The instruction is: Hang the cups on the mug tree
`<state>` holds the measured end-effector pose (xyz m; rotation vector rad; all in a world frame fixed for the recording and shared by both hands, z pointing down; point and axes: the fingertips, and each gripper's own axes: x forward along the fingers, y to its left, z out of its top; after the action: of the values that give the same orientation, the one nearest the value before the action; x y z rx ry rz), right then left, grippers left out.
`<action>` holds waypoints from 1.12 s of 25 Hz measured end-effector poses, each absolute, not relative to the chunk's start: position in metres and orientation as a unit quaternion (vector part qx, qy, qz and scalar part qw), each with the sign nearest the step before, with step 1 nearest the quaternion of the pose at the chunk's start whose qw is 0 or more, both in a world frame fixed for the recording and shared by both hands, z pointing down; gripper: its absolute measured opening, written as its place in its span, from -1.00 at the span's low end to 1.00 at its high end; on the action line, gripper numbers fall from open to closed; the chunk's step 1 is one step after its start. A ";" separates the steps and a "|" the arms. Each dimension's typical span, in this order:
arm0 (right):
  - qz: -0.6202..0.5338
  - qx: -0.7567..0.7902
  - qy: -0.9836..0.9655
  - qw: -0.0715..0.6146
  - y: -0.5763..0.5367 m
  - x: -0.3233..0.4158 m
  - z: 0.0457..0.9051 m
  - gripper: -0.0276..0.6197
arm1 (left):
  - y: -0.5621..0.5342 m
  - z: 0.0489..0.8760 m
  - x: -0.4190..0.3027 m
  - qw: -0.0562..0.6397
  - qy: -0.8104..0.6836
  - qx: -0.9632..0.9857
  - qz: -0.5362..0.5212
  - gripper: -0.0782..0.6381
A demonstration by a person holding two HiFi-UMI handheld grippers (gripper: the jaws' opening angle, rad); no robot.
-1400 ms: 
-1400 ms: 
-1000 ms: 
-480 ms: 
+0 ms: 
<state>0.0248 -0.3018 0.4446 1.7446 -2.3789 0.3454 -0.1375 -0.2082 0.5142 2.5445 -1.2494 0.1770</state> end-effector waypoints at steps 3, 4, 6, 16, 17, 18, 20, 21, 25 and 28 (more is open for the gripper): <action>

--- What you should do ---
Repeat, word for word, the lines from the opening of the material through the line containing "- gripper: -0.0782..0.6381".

--- Solution to this exercise ---
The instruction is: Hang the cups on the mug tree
`<state>` holds the measured end-effector pose (xyz m; rotation vector rad; all in a world frame fixed for the recording and shared by both hands, z pointing down; point and axes: the fingertips, and each gripper's own axes: x forward along the fingers, y to its left, z out of its top; after the action: of the values that give the same orientation, the one nearest the value before the action; x y z rx ry rz), right then left, grippers left out.
`<action>` holds waypoints from 1.12 s of 25 Hz measured end-effector poses, each absolute, not relative to the chunk's start: position in metres and orientation as a unit quaternion (vector part qx, qy, qz and scalar part qw), each with the sign nearest the step before, with step 1 nearest the quaternion of the pose at the chunk's start whose qw is 0 or more, both in a world frame fixed for the recording and shared by both hands, z pointing down; gripper: its absolute measured opening, written as its place in its span, from -1.00 at the span's low end to 1.00 at its high end; on the action line, gripper numbers fall from open to closed; the chunk's step 1 is one step after its start. A ";" separates the steps and a "|" the arms. Each dimension's typical span, in this order:
arm0 (right):
  - qz: -0.6202..0.5338
  - qx: -0.7567..0.7902
  - qy: -0.9836..0.9655
  - qw: -0.0715..0.6146
  - y: -0.5763..0.5367 m
  - x: -0.3233..0.4158 m
  - z: 0.0457..0.9051 m
  - gripper: -0.0276..0.6197
arm1 (left):
  - y: -0.5621..0.5342 m
  - z: 0.0489..0.8760 m
  - x: -0.4190..0.3027 m
  - qw: -0.0562..0.6397
  - qy: -0.8104..0.6836
  - qx: -0.9632..0.9857
  - qz: -0.5362..0.5212
  - gripper: -0.0782..0.6381

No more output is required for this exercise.